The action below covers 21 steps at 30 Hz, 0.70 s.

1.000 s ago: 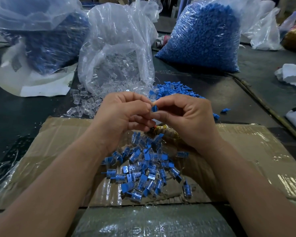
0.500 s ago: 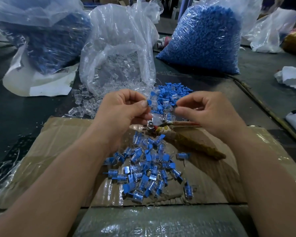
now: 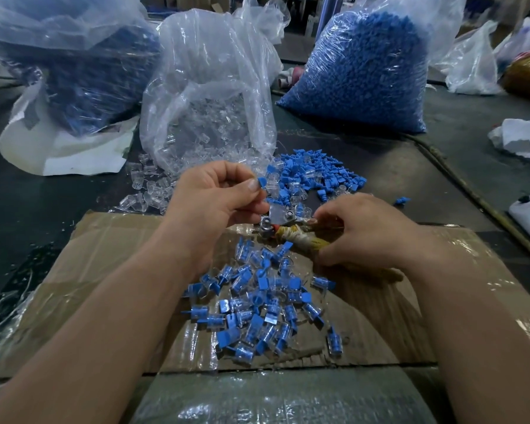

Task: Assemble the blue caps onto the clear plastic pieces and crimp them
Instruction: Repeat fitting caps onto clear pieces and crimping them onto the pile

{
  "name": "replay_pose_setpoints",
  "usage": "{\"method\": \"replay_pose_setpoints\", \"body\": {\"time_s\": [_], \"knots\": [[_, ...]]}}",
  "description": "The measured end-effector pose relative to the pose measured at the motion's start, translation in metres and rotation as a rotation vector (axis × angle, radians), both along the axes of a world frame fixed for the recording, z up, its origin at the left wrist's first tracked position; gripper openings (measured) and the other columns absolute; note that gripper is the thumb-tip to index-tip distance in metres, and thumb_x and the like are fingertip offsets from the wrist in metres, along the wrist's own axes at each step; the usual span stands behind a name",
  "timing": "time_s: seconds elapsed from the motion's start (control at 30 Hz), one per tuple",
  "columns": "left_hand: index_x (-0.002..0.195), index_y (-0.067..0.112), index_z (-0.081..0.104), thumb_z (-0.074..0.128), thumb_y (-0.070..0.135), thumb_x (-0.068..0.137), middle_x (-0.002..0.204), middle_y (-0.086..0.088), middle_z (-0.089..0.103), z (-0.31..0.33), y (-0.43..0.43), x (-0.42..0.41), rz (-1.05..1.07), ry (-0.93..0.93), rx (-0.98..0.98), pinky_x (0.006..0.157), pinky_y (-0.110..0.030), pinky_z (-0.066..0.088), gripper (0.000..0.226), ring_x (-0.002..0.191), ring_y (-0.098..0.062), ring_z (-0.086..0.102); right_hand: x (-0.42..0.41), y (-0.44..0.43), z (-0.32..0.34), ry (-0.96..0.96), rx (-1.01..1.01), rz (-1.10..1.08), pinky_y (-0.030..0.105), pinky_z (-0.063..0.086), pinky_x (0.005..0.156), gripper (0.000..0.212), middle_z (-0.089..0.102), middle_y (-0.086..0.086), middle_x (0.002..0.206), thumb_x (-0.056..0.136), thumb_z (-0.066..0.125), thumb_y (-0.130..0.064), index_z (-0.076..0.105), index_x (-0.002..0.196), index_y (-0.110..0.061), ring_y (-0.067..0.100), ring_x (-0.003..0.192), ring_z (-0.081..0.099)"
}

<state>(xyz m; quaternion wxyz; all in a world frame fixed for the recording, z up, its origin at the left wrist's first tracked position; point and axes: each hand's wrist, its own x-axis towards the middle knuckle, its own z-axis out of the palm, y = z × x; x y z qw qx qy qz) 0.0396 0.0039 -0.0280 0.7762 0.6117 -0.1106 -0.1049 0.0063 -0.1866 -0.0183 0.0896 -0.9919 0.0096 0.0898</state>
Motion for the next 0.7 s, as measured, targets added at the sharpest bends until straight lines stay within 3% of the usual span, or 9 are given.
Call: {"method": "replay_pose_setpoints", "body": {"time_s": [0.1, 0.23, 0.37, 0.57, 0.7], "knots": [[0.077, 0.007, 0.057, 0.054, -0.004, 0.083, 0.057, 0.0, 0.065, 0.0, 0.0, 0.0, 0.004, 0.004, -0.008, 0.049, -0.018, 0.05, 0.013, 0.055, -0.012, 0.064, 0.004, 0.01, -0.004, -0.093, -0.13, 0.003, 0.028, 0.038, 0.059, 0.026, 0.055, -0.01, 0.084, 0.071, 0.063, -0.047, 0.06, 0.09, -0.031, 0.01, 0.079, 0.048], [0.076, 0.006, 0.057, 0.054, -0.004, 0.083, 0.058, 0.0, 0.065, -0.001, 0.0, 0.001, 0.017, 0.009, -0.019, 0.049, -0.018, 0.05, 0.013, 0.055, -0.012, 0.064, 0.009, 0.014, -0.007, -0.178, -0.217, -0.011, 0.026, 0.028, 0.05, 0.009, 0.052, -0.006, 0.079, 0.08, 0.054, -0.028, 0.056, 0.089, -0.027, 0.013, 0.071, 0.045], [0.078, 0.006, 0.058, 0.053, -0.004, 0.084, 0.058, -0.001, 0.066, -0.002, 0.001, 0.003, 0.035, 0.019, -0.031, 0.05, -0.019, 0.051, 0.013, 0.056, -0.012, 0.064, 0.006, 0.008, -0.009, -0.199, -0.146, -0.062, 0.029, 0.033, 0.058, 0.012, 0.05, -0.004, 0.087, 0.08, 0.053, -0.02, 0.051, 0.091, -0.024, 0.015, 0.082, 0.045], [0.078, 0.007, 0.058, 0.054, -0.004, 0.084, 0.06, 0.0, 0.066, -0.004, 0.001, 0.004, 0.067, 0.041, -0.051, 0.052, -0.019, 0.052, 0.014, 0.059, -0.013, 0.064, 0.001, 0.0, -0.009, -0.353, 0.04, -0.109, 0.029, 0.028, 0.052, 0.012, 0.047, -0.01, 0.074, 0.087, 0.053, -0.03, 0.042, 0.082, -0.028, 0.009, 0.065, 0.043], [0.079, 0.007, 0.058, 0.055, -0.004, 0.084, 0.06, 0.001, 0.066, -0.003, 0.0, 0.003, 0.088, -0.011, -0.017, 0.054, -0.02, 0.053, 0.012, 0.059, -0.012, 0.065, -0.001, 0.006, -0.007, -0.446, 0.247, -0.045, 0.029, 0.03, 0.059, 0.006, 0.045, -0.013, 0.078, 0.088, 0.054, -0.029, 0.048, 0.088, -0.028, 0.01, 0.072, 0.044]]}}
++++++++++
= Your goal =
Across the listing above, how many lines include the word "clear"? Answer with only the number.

= Task output =
2